**WORK ORDER**
Check each line of the listing below for the string "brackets", and copy the ones that have it.
========
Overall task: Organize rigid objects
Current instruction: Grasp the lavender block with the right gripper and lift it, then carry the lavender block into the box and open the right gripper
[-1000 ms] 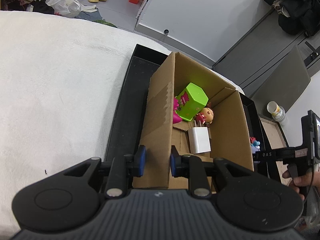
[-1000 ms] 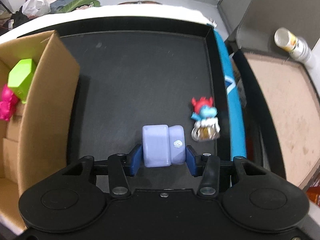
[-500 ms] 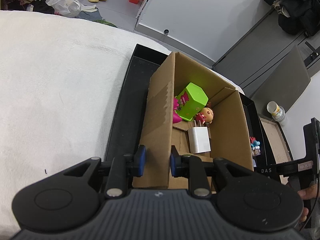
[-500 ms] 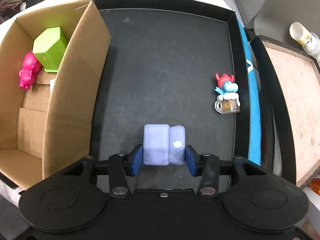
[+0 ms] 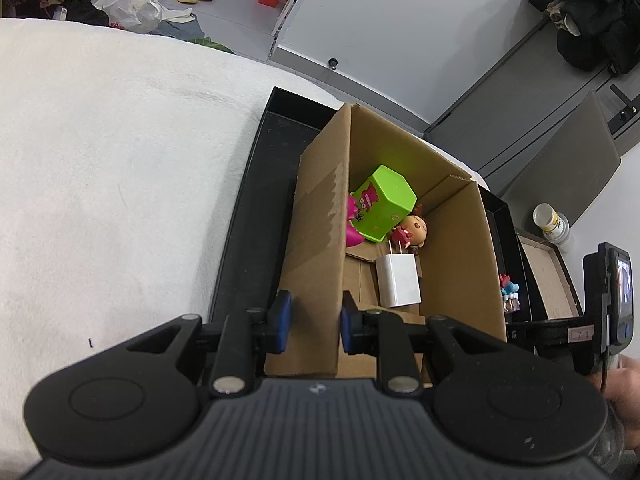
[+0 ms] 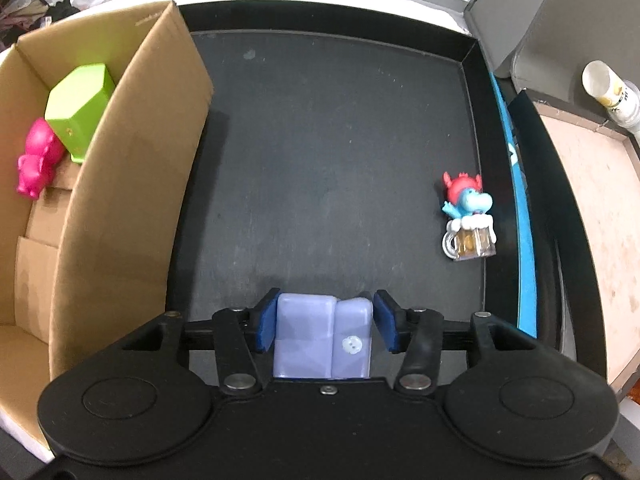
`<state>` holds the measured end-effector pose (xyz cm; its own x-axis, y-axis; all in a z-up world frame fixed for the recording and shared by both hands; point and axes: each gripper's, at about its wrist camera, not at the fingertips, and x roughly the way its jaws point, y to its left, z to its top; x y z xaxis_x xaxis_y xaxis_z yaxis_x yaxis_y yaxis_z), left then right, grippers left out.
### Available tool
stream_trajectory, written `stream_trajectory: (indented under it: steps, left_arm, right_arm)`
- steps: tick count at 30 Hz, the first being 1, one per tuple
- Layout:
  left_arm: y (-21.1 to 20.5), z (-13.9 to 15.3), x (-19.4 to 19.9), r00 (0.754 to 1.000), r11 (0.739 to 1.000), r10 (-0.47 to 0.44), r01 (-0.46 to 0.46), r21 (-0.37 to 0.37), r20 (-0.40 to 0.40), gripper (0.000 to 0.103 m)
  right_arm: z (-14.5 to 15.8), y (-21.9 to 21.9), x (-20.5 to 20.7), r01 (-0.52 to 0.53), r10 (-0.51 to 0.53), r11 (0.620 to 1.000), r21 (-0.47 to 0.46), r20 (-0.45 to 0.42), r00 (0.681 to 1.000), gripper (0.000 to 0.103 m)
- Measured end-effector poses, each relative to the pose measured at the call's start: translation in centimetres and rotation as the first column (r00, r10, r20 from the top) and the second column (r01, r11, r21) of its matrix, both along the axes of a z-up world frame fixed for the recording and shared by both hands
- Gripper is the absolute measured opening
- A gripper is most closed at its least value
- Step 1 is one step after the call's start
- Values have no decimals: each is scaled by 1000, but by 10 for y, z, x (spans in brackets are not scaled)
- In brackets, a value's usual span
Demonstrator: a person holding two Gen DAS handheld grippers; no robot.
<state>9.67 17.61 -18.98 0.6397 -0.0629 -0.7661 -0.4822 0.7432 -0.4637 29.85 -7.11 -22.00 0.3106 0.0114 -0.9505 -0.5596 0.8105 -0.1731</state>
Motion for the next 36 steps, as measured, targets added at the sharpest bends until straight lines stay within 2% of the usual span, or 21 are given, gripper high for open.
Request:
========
**TASK RESPONSE**
- Values have no decimals: each is scaled by 1000, but by 10 for y, z, x (spans in brackets are not scaled)
- In brackets, a value's usual span

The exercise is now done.